The prevalence of celiac disease in healthy children and children with T1D in Denmark and Sweden has been investigated by the presence of autoantibodies.¹⁵ More Swedish children with T1D were positive compared to the Danish children. However, the surprising finding was a relatively high prevalence of celiac antibodies in 2.8% of healthy Danish population compared to 0.3% of the Swedish population.

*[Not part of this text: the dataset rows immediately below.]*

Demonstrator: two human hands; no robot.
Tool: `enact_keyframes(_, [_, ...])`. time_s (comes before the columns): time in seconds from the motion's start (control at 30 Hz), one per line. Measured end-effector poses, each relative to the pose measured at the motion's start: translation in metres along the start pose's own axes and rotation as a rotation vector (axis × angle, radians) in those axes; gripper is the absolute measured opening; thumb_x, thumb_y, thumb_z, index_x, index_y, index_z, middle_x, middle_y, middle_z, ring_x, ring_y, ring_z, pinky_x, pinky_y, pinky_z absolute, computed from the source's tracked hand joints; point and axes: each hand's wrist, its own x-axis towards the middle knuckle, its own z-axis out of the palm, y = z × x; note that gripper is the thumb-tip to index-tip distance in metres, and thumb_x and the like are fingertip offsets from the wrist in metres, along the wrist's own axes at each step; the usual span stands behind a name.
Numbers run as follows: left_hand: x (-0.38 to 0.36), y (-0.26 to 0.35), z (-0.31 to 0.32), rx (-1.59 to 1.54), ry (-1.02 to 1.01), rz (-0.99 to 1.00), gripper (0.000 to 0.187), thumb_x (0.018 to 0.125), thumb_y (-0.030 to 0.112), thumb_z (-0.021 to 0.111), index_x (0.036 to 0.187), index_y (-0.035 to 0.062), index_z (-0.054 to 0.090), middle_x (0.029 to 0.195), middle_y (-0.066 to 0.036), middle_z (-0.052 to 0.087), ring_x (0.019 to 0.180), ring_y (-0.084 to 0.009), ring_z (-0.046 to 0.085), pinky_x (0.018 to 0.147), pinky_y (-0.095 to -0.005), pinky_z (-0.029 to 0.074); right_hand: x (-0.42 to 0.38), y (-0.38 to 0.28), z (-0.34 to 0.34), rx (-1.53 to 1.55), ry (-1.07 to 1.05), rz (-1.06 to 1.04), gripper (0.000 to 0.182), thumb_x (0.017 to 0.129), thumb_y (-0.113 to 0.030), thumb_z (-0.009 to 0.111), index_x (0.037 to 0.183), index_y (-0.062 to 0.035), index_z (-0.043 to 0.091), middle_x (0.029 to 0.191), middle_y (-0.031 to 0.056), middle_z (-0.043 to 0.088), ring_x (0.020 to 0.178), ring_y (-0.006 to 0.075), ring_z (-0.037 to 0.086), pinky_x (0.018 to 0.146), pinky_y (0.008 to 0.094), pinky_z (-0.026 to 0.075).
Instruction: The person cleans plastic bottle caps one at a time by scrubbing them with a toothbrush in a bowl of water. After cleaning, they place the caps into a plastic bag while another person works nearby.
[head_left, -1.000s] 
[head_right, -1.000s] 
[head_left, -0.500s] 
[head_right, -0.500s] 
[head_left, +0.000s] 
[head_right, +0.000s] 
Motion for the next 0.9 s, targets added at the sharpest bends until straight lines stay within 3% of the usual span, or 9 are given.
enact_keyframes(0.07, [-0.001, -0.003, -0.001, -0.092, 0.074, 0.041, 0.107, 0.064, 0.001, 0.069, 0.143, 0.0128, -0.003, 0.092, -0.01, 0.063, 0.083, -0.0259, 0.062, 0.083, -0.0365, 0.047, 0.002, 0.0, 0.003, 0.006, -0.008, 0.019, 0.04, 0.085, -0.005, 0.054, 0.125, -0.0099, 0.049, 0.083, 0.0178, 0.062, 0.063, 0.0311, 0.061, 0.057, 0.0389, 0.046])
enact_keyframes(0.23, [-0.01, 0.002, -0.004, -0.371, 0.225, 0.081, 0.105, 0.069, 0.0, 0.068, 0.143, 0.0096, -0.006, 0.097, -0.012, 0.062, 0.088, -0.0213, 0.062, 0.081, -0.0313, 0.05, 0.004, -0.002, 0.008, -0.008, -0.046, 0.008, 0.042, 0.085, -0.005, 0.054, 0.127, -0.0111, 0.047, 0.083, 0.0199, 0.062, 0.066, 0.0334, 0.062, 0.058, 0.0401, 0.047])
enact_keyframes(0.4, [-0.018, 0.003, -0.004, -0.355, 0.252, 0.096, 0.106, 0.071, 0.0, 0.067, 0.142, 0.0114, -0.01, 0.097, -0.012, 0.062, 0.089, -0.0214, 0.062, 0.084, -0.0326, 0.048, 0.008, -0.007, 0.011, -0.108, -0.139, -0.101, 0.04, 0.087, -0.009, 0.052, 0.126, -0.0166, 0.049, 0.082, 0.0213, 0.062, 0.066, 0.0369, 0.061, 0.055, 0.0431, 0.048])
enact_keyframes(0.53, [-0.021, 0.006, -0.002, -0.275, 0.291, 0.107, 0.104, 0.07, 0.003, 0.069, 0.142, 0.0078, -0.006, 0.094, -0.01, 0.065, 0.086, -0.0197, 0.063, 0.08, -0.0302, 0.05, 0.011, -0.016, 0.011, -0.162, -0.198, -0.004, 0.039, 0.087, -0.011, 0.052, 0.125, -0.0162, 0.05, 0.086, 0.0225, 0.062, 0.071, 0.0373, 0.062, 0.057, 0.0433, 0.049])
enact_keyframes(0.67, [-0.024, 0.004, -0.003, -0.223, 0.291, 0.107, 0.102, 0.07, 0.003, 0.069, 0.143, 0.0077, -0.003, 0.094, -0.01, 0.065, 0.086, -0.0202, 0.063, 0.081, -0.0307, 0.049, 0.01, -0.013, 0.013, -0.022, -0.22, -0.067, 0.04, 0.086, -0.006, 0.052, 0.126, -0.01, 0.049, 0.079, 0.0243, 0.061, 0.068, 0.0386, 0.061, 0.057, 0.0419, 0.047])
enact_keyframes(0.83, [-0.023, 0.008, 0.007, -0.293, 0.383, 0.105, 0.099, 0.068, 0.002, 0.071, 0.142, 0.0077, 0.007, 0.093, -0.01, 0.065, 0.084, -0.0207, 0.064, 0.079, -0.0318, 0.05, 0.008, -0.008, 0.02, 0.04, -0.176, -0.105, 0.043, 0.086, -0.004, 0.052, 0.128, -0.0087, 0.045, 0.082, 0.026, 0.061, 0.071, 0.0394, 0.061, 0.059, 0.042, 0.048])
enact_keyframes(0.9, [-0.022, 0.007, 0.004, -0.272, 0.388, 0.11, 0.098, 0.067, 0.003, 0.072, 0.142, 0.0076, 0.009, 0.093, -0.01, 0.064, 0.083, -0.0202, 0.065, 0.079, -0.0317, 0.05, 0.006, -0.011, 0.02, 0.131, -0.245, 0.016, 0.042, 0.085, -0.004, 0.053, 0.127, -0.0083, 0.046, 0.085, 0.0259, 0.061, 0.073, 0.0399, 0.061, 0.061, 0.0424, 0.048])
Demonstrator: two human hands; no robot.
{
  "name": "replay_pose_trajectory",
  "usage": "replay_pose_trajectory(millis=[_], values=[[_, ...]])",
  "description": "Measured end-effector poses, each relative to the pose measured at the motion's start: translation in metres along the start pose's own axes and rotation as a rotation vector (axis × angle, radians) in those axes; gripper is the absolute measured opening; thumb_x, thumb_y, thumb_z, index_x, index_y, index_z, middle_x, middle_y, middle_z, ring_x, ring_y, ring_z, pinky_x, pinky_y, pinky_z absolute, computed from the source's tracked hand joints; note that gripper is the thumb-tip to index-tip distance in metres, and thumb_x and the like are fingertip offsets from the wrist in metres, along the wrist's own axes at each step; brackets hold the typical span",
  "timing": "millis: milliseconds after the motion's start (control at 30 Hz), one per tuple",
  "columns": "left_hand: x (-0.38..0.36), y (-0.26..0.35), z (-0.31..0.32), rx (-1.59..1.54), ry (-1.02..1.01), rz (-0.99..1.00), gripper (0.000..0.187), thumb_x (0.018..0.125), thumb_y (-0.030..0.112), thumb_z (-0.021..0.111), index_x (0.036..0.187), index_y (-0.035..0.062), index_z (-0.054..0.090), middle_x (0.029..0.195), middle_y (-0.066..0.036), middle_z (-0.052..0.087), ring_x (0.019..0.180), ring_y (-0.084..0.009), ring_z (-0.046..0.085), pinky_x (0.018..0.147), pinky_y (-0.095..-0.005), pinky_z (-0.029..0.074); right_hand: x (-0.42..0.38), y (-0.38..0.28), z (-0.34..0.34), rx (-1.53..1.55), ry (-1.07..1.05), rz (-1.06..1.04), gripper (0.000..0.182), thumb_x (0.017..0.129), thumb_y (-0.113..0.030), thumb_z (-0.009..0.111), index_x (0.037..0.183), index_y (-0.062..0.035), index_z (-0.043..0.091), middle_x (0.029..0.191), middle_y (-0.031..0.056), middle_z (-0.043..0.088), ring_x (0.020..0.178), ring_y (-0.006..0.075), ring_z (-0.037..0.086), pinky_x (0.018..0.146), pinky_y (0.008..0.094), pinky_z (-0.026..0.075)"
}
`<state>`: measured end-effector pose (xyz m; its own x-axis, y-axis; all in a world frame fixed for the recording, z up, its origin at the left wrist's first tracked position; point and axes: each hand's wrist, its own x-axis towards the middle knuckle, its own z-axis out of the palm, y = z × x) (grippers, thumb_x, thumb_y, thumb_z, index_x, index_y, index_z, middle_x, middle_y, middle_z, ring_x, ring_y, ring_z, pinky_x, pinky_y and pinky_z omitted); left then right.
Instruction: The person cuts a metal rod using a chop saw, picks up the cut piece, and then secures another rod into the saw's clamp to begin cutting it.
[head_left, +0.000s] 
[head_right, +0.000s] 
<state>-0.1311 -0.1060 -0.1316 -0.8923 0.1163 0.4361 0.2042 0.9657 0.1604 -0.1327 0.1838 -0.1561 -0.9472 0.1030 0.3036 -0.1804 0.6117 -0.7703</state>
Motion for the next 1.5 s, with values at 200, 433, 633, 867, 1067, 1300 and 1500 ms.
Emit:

Administrative issues and funding

The registry was developed in 1995 by Professors Knut Borch-Johnsen and Henrik B Mortensen in collaboration with the diabetologists working at pediatric departments treating children with diabetes. The development of the register was initially funded by Danish Pharmaceutical Association and Novo Nordisk A/S. Later, the yearly costs were covered by the Copenhagen County. At present, the steering committee has access to funding of ∼€10,000 annually to cover expenses for validation, comments of annual reports, and data export. Since 2011, DanDiabKids has been collaborating with the Adult Diabetes Registry and Diabetic Eye Registry together in the Danish Diabetes Database. Before 2012, DanDiabKids independently prepared the annual reports, and statistical and epidemiologic expertise were funded by “The Danish Study Group on Childhood Diabetes”.¹ Since 2012, this work has been centralized under the Danish Diabetes Database.

Conclusion

Despite a higher workload treating the increasing number of children with diabetes in Denmark, the pediatric departments in Denmark have managed to improve patient outcome, that is, lowering of HbA1c and a decrease in episodes with severe hypoglycemia. This is likely to lead to a substantial reduction in morbidity and mortality for young adults with diagnoses of diabetes in childhood. The quality-focused registry has fulfilled the purpose of monitoring and following the prevalence and incidence of the disease and has led to improved quality of care in children and adolescents with diabetes in Denmark.

Acknowledgments

We thank all members of the Danish Study Group of Childhood Diabetes for their skillful work with definition of standards and selection of outcome indicators in the registry as well as the daily work with registration of each child with diabetes in Denmark. This paper was funded by the Program for Clinical Research Infrastructure (PROCRIN) established by the Lundbeck Foundation and the Novo Nordisk Foundation and administered by the Danish Regions. This study was conducted on behalf of the Danish Study Group of Childhood Diabetes.

Disclosure

JS has Novo Nordisk shares and is a member of Bayer and Novo Nordisk advisory board. PK has received salary in a Novo Nordisk-sponsored register study on growth hormone treatment. NTH has received fee/salary for lectures for Novo Nordisk, Medtronic, Sanofi-Aventis, and Pfizer. HBM has Novo Nordisk shares and is a member of Novo Nordisk and Boehringer Ingelheim advisory boards. CC, MM, LL, and JJ report no conflicts of interest in this work.